Questions Arise Over State High Speed Rail Plan
SACRAMENTO, Calif. (AP) — California voters and the Obama administration have committed nearly $13 billion to the state's high-speed rail project, but the ambitious plan to link California's biggest cities by rail faces increasing questions about whether it will ever become reality.
A business plan to be released Tuesday by the authority overseeing construction of the 800-mile system is expected to offer the most detailed estimate yet of the project's cost and construction.
The line is intended to link the state's major cities with trains traveling up to 220 mph, with the first phase starting in the Central Valley in September 2012. Critics want to start in more populated areas of southern or northern California in case money runs out before the full system is finished, but the federal funding is contingent upon the Central Valley route.
Initial estimates pegged overall construction at about $43 billion, but that estimate is expected to climb much higher.
In August, detailed reports on the first planned segment of the high-speed rail line, between Merced and Bakersfield, showed estimated costs of $10 billion to $13.9 billion, far higher than a 2009 estimate that projected the segment would cost $7.1 billion.

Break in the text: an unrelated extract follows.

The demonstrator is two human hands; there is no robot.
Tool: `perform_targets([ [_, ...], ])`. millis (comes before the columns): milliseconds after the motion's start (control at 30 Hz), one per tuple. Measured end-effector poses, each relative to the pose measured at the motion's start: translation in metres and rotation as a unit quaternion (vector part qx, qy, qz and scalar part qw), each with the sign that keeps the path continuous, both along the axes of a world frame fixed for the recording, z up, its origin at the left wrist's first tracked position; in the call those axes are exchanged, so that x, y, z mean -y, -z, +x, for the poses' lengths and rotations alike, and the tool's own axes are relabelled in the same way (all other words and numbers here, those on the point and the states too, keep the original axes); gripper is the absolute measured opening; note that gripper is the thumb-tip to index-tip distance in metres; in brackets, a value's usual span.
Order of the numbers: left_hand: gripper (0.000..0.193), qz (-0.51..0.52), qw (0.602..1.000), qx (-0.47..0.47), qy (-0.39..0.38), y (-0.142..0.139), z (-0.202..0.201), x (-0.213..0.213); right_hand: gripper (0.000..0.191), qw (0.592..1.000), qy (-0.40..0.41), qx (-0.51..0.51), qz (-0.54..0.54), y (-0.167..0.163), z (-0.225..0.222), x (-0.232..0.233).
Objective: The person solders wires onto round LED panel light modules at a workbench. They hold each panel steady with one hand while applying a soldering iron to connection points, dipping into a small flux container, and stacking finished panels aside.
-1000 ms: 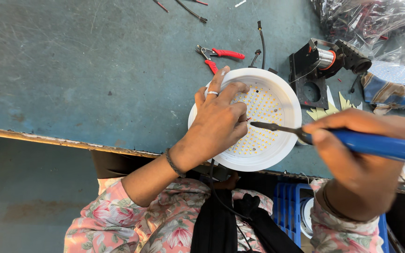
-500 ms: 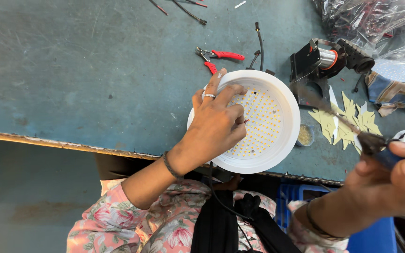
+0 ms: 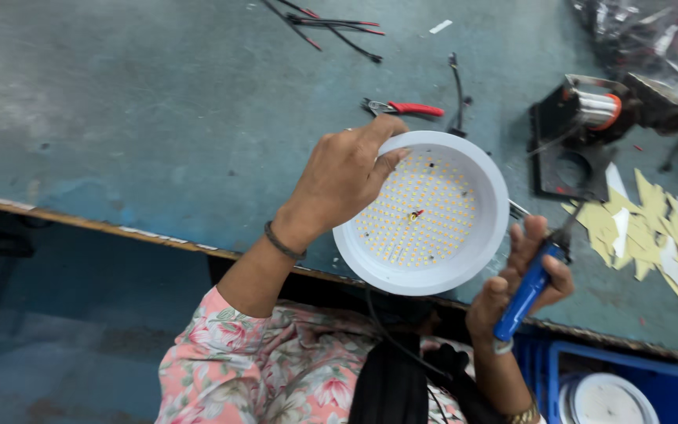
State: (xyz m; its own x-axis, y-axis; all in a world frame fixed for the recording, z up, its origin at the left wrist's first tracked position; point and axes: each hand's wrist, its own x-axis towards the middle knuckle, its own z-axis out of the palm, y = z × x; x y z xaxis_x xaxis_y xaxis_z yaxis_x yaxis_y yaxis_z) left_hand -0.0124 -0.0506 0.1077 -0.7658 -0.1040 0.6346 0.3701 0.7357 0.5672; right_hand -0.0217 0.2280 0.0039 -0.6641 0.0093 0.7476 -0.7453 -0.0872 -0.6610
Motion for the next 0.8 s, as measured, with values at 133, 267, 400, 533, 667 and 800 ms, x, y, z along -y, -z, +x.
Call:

State Sen. Alan Lowenthal, D-Long Beach, a one-time proponent of the project and chairman of the Senate select committee on high-speed rail, has said California should consider returning the $3.5 billion in federal grants and halting the project unless the authority lays out a clear path to finance, build and operate the system. He said California taxpayers must not be on the hook for unexpected cost overruns.
Tuesday's report was initially scheduled for release in mid-October but was pushed back to give Gov. Jerry Brown's two new appointees to the board time to assess it.
The latest appointees are Brown's jobs adviser and retired Bank of America executive Michael E. Rossi and Dan Richard, who spent 12 years on the board of the Bay Area Rapid Transit system. The Democratic governor asked them to take a hard look at the project.
Brown said in August that he still supports the plan to link San Francisco with Los Angeles and Anaheim by 2020.
A peer review committee created as part of the 2008 ballot measure that approved $9 billion in bonds said the business plan will be key to deciding whether the project is viable.
In a July report, the committee said later phases of the project rely almost entirely on federal, state and local money that might never materialize, posing a risk that whatever is started will not be finished and might be of little use to most California residents.
The Legislature, which returns in January, must approve the proposal, along with Brown.